しかーし、まだまだ「そもそもETC2.0って何?」という人も多いと思います。このETC2.0と従来のETCの違いを一言で表すと「路上のITSスポットとの相互通信機能が搭載された」ということ。これにより以下の新機能が加わりました。

・渋滞情報の送信:GPSで計測した自車速度をITSスポットに送信し、他のETC2.0搭載車のデータと合わせて渋滞状況を検出する
・渋滞・事故、注意喚起情報の受信:渋滞・事故や落下物、路面凍結などの注意喚起情報を受信し、接続した専用ナビや音声、インジケータ等で運転者に情報提供する
・SA/PAに設置されたITSスポットでご当地グルメ情報などを受信できる

というわけで、料金所の自動支払い機能だけだった従来のETCにビッグデータ機能が加わったようなものでしょうか。渋滞や事故情報は今までもVICS対応ナビやスマホの渋滞状況サイトで把握できますので、特に「すげぇ!」というほどのものではないと思いますが、VICSはなんと2022年に完全廃止されてしまいます。つまり、渋滞情報が出ていたVICSナビはあと5年ちょっとでゴミになるので、ETC車載機と一緒に捨ててETC2.0車載機と対応ナビに買い替えなさいと国土交通省様がおっしゃっているわけです。マジファックですね。またITSスポットでのグルメ情報なんちゃらだって、SA/PAの専用駐車枠内にいちいち駐車しなきゃ受信できない上に、所詮はお役所が用意したものだけにどうしようもなく見づらくてショボいとか。今どきそんなものは発売中の通信機能付ナビやスマホで走行中に取得できるわけで、これに関してはどう考えても退化としか思えません。

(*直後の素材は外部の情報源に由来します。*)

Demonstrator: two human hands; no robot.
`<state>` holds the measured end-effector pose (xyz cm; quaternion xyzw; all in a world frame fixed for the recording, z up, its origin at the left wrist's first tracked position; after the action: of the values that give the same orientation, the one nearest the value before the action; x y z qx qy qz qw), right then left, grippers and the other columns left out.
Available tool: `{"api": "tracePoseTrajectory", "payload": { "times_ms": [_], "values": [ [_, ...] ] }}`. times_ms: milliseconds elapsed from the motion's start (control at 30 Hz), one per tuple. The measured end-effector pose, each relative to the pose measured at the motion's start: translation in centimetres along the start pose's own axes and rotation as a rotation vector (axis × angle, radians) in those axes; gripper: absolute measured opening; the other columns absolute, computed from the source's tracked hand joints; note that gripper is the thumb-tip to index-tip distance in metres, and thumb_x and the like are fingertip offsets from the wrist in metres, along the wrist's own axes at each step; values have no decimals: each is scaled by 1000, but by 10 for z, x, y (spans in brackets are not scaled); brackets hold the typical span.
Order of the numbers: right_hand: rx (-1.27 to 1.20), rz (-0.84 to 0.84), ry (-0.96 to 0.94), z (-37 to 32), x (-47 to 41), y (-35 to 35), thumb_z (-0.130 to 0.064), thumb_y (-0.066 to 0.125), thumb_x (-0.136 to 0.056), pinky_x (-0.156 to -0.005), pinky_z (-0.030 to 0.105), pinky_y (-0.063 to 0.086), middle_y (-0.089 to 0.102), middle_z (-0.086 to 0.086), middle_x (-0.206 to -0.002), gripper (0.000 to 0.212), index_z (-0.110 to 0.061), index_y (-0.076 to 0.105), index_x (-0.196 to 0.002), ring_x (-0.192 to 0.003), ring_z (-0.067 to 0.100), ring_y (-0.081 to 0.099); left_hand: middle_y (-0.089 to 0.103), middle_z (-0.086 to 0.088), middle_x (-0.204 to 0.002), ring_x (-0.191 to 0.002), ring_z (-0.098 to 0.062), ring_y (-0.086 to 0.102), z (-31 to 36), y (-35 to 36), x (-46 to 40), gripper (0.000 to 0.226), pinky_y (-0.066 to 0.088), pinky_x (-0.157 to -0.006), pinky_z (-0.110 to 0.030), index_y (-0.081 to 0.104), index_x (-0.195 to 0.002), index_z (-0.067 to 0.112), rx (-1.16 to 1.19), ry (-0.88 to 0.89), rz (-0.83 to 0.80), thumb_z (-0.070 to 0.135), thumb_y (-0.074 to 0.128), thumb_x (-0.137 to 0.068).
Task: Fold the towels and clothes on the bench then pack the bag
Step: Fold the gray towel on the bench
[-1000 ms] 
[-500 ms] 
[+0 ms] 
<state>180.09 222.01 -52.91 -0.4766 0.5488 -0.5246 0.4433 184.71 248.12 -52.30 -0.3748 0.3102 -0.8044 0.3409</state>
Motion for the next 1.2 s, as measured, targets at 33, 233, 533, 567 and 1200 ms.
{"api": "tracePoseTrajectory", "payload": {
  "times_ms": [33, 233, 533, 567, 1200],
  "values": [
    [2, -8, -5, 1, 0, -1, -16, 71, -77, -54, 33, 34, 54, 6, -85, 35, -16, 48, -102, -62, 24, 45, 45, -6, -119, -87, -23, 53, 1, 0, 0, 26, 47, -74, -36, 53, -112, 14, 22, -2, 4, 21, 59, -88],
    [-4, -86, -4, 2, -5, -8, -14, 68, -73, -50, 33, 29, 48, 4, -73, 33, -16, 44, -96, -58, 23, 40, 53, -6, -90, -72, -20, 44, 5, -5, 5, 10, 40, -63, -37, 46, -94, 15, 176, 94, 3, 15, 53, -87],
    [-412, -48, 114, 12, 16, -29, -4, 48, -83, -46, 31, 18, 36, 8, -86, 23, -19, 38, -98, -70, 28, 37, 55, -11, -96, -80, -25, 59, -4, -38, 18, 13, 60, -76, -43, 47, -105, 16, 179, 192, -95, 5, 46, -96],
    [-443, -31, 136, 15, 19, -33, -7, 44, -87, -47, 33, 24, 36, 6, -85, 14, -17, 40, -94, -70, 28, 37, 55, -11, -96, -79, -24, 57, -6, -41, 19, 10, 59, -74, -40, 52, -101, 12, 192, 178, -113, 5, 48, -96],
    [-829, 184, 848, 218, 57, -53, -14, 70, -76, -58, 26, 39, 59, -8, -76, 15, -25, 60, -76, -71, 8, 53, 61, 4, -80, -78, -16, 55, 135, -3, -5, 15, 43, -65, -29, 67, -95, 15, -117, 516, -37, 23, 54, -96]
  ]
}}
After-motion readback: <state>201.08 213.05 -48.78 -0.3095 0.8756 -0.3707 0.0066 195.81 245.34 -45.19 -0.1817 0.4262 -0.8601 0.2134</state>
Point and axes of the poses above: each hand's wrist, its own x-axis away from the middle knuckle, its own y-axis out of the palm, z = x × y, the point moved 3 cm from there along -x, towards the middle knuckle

そんなわけで利権臭がプンプンするETC2.0ですが、ゴリ押し普及させるために以下の施策が予定(or検討)されています。

・圏央道の通行料金が2割引
・事故渋滞を避けるために高速を一旦降りてまた乗った場合、降りずにそのまま乗った場合の料金にするかも
・渋滞を避けたルートを通ると割引料金にするかも
・コインパーキングでの支払いなどに対応させるかも

というわけですが、圏央道の割引については関東郊外に住む人にしか恩恵が無さそうです。一旦降りてまた乗っても料金が変わらないのは助かりますが、ETC2.0への買い替えに踏み切るほどのインパクトには欠けるし、地方には渋滞を避けた別の高速ルートなんて存在しない(一本道)だったりするわけで。コインパーキングでの支払いも従来型ETCで結局オジャンになっているので、そこも民間との利権争いでで一筋縄にはいかなそう。つまり魅力なし!

とは言いつつ、せっかくミツバサンコーワが発売してくれた2輪用のETC2.0車載機に話を戻しましょう。
今回発売されたMSC-BE700はクルマ用と同じく圏央道とかの割引には対応していますが、ETC2.0サービスの最大の特徴である渋滞・事故、注意喚起情報をどう知らせるのかが一番気になるところ。というのも、バイクはクルマと違って渋滞情報を表示させるナビが大抵は着いていません。そのため、この機種では別体のLEDランプユニットでライダーに情報をピコーンピコーンと知らせてくれる・・とあります。

・・・・・ちょっとまて、そんなんでいいのか?

「この何km先で何を原因とした何kmの渋滞がある」と知らせてくれなきゃ意味がないんだけど。軽い自然渋滞ならそのまま乗り続けたり、通行止めや路面凍結なら降りるといった判断ができないじゃん。
「なにかあるで~(LEDピコーンピコーン)」じゃ詳細はわからないから、結局頭上の電光表示板で確認するんじゃ今までと変わらんし、工賃含めて4万ぐらい出すメリットを感じられないのが残念です。

個人的にはBlueToothでヘッドセットに音声で伝えてくれたり、スマホに表示させてくれたりするモデルを待ちたいところです。